A solidão é fera

Na Rua do Galo, fim de linha de um subúrbio quase agrário, mora um senhorzinho solitário de cabelos encanecidos, num trecho da área projetada onde sopra uma brisa a favor, daqueles bafejos vindos das serras distantes, trazendo olor de inverno próximo com soledade antiga e longínqua. O senhorzinho caminha lento pela estrada de barro vermelho, contando os passos incertos, pensando na morte da bezerra e na sua própria morte, de repente, sem aviso, caindo fulminado por um ataque cardíaco ou investida segura do acidente vascular cerebral. De tudo ele já escutava os sinais, como na cantiga de Alceu Valença. Dor no peito, falta de ar, suor frio. “Preciso falar a sós com você”, dialogou o velhinho com ele mesmo, fazendo chacota do seu desterro. Um cara com mais de setenta não pode viver só. Até pode, mas morrer só é que preocupava.
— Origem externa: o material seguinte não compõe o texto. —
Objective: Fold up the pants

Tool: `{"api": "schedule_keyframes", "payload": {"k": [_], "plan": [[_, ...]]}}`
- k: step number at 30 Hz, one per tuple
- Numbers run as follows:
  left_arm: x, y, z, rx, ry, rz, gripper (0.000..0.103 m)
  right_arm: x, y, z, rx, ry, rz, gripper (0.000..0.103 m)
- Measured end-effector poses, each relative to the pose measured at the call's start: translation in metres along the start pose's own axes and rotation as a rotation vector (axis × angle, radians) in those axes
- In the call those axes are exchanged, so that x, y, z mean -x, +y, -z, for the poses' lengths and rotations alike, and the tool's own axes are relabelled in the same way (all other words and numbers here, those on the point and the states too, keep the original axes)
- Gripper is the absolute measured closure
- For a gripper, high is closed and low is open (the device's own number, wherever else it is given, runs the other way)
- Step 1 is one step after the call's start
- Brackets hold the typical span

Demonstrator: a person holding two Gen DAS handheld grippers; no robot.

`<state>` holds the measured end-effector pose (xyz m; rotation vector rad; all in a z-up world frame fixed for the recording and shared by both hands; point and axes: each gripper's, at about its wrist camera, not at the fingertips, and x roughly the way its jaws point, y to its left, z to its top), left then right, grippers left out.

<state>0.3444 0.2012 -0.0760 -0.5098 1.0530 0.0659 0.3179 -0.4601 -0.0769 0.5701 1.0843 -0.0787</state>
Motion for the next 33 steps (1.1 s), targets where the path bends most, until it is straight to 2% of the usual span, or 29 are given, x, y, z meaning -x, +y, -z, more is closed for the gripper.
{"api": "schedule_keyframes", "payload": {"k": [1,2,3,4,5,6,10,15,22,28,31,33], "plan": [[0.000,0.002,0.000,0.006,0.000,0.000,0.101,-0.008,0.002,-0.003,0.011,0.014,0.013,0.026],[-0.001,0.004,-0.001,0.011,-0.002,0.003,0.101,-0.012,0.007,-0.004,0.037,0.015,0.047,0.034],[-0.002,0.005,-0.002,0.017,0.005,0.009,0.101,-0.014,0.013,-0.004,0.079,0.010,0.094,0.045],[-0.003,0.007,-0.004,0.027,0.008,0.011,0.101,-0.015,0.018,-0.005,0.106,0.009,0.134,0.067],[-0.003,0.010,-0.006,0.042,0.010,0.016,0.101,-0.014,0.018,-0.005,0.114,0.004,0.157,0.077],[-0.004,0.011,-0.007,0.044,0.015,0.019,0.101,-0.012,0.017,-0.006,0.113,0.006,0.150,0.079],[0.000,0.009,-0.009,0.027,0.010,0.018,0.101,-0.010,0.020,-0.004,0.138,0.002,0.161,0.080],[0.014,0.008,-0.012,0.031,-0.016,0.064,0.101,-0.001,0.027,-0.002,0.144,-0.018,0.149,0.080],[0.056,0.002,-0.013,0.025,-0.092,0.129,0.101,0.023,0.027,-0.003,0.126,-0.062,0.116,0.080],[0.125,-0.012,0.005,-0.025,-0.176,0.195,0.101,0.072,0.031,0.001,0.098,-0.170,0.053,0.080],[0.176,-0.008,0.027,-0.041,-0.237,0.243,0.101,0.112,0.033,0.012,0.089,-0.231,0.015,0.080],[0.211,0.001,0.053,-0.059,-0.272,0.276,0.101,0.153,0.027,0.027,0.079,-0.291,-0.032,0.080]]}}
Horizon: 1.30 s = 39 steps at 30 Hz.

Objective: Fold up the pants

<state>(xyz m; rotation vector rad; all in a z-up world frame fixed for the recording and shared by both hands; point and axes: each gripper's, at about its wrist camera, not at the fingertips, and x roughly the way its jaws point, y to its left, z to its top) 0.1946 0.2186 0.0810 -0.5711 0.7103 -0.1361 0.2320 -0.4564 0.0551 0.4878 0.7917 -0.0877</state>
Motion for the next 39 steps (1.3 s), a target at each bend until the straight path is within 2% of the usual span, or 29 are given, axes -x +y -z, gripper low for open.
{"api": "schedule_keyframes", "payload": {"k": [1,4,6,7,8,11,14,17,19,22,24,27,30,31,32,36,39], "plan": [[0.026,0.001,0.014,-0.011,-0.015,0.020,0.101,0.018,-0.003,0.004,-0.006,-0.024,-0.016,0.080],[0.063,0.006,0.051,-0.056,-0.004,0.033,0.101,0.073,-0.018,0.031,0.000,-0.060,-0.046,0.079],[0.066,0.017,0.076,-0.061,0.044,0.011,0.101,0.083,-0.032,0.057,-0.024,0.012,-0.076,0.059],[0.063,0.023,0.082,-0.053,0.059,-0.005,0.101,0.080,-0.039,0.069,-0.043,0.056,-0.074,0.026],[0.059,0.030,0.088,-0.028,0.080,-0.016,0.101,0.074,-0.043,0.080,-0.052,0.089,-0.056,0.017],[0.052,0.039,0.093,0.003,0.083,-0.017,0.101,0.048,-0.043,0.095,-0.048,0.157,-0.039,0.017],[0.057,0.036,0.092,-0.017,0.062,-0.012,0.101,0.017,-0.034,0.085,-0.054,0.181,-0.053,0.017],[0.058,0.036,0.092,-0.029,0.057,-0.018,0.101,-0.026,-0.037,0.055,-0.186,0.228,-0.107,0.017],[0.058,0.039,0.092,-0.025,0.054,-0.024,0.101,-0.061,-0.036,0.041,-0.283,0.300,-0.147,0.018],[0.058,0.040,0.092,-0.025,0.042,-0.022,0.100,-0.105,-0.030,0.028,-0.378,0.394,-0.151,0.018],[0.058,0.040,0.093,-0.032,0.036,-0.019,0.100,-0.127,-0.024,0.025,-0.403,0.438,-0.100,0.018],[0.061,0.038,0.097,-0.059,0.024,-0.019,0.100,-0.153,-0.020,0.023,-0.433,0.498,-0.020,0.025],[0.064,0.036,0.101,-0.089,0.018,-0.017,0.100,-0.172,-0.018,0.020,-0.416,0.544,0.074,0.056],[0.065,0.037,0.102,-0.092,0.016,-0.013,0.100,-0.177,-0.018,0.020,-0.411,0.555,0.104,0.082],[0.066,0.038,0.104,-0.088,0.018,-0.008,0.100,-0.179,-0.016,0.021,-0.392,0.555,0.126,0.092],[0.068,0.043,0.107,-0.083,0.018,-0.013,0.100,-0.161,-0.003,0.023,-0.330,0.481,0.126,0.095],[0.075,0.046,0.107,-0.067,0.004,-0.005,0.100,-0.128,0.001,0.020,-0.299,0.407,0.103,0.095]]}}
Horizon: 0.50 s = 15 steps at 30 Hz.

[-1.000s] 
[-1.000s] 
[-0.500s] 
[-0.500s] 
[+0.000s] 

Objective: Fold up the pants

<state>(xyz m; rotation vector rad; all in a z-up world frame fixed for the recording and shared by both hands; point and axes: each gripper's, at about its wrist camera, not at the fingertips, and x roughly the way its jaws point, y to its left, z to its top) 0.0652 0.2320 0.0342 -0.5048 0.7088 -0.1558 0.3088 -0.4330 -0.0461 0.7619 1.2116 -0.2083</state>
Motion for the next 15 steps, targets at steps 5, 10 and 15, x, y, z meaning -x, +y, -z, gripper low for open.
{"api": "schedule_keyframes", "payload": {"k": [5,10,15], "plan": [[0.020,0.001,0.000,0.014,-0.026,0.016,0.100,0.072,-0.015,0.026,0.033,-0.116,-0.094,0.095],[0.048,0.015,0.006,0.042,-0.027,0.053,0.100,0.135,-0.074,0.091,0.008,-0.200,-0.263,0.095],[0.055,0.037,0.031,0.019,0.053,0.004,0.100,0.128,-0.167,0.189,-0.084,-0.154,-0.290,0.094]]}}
Há mais de duzentos quilômetros dali, na grande metrópole, uma senhora sentadinha na frente da TV assistia a missa e rezava uma súplica antiga, pedindo pra ver os filhos distantes apenas a dez minutos de automóvel e ausentes há mais de uma semana. A senhora claudicava da perna e não conseguia manter a coluna ereta, o corpo marcado por feridas e infortúnios da vida. O olhar manso e conformado não escondia, no entanto, o espanto de ter concebido e educado os filhos e, no final da existência, não ter ninguém ao lado para escutar suas queixas naquela manhã domingueira de sol, e o cinzento da senilidade cobrindo seu interior. “Cada um com seu cada qual”, conforma-se a desgostosa senhora. Chora um pouco e tenta se levantar para esquentar o refogado de galinha. Lá pelas tantas, liga uma sobrinha benévola, verdade seja dita, a única parente solícita. Mesmo porque ela mesma, a sobrinha, também padece desse fenômeno social da incomunicação. A parente da senhora isolada sente-se acometida de uma percepção mínima, mas angustiante: “eu serei titia amanhã!”.

A morte é certa, mas a solidão deveria ser um mal desnecessário. “Isolamento social leva à solidão crônica e interfere na qualidade do sono, é causa de fadiga e reduz a sensação de prazer em atividades recreativas”, ensina o médico Drauzio Varella. Ele garante que o isolamento aumenta o risco de morte tanto quanto o cigarro e mais do que o sedentarismo ou a obesidade.

Há muitos anos viveu na minha rua uma senhorita de vida social intensa. Passou a existência brincando. A alegria natural de todo jovem elevada a uma dimensão inimaginável. Essa moça conhecia a arte de como enfrentar o tigre. A vivência entre os semelhantes, em torno deles, ou até dentro das pessoas, essa fera que às vezes nos acua de tal forma que a pessoa tem a sensação de estar sozinha apesar da vida social exorbitante. De repente, numa curva da floresta existencial, a onça abocanhou a moça e veio a depressão. Só, na multidão, a moça deu cabo da vida em uma terça-feira de carnaval, depois de beber um litro de vermute tinto com meio copo de veneno para rato.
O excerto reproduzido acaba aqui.